= PROBLEM DESCRIPTION =
Below is a listing; repeat exactly the lines from the one containing "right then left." to the one containing "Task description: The", both included.

─── INFORMATION SUPPLIED ───

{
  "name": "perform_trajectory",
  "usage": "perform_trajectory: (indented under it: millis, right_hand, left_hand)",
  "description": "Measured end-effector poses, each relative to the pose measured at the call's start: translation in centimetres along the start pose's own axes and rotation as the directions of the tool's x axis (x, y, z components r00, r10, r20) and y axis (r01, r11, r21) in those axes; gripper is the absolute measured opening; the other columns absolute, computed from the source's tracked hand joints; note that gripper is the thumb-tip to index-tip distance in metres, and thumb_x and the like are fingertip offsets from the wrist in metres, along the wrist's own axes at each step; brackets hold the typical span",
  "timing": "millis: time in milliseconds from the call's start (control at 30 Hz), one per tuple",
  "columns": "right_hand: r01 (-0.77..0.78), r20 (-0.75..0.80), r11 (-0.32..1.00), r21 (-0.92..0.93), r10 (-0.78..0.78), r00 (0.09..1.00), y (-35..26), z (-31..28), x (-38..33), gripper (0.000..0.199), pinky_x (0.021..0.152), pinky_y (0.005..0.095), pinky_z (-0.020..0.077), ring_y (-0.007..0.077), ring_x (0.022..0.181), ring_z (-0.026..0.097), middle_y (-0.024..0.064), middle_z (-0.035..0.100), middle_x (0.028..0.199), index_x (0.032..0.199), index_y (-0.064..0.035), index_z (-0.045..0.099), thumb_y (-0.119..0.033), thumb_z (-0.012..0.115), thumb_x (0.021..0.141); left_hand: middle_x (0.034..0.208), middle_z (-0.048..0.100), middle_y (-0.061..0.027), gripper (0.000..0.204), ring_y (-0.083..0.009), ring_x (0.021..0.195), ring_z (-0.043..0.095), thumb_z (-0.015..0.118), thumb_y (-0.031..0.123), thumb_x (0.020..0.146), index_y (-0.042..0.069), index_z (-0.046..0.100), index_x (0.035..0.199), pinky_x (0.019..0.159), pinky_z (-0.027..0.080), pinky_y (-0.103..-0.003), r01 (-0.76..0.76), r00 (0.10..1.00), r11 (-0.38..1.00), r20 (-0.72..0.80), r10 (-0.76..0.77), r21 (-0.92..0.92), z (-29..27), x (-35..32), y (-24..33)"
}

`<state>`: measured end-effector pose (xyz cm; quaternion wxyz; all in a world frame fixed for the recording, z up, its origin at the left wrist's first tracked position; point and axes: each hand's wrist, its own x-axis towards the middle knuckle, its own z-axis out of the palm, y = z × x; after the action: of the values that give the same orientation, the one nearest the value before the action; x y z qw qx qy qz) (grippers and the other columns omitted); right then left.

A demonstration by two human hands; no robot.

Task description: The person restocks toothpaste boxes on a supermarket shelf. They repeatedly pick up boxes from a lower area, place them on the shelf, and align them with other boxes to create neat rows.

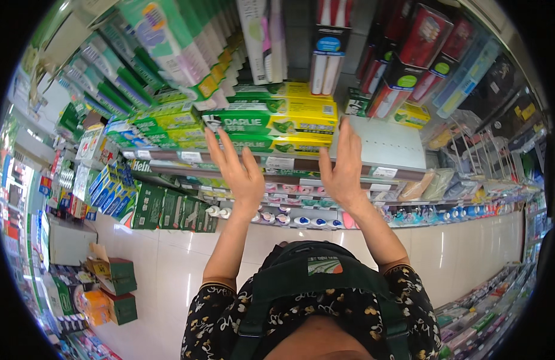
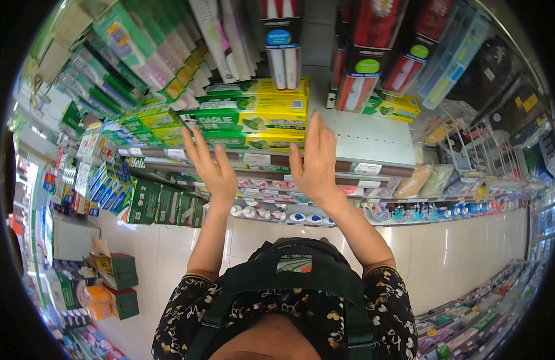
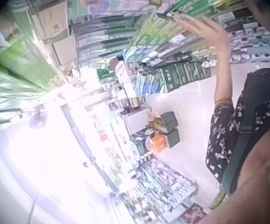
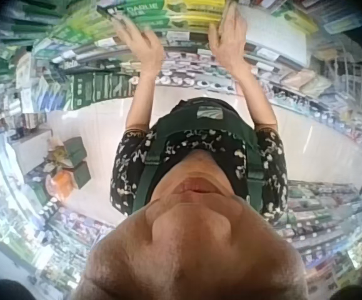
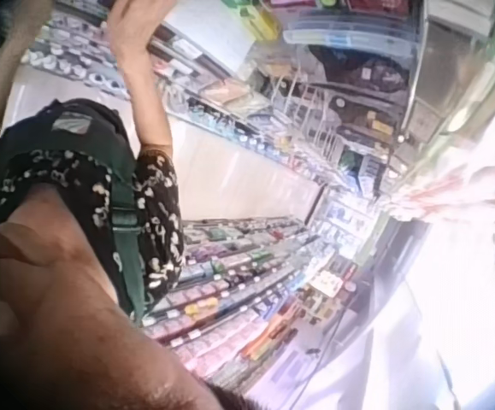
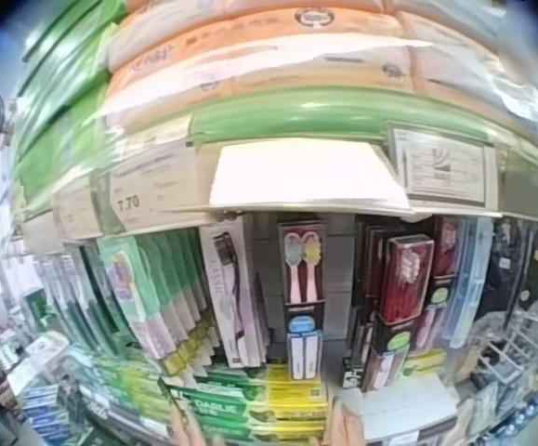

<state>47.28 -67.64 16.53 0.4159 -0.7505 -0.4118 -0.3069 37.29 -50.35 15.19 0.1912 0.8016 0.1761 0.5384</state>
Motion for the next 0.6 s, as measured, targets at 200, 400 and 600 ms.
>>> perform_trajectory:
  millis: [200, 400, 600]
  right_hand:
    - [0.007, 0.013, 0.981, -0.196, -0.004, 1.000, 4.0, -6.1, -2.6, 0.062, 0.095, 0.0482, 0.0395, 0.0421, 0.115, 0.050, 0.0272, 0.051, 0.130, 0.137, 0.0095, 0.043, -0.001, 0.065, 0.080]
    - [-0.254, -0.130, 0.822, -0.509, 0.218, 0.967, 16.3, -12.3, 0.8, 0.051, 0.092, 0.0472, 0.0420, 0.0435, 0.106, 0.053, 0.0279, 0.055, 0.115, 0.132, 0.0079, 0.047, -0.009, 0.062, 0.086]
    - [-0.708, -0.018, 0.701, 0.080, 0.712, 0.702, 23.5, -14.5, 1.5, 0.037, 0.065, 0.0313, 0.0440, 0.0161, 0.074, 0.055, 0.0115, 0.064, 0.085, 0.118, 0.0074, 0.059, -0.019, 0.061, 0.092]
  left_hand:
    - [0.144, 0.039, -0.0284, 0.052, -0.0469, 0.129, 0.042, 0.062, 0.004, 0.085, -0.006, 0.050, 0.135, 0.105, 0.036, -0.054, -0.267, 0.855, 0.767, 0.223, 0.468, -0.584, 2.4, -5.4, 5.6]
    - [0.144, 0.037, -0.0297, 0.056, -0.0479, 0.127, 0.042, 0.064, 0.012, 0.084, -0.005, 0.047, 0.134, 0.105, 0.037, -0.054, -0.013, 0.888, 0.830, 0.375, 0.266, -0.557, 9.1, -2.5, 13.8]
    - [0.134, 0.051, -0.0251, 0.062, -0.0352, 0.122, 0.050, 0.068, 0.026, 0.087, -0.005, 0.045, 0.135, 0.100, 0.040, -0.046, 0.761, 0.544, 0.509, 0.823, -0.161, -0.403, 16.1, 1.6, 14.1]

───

= RESULT =
`<state>`: measured end-effector pose (xyz cm; quaternion wxyz; all in a world frame fixed for the recording, z up, its origin at the left wrist's first tracked position; point and axes: each hand's wrist, its own x-axis towards the middle knuckle, its own z-axis out of the palm, y = z × x; after the action: of the values that give the same orientation, the one nearest the value before the action; x y z qw qx qy qz) (grippers and the other columns omitted); right then left.

A demonstration by two human hands; no robot.

Task description: The person restocks toothpaste boxes on a supermarket shelf. They repeatedly pick up boxes from a lower area, place them on the shelf, and align them with other boxes to create neat rows.

The required response has been given in full.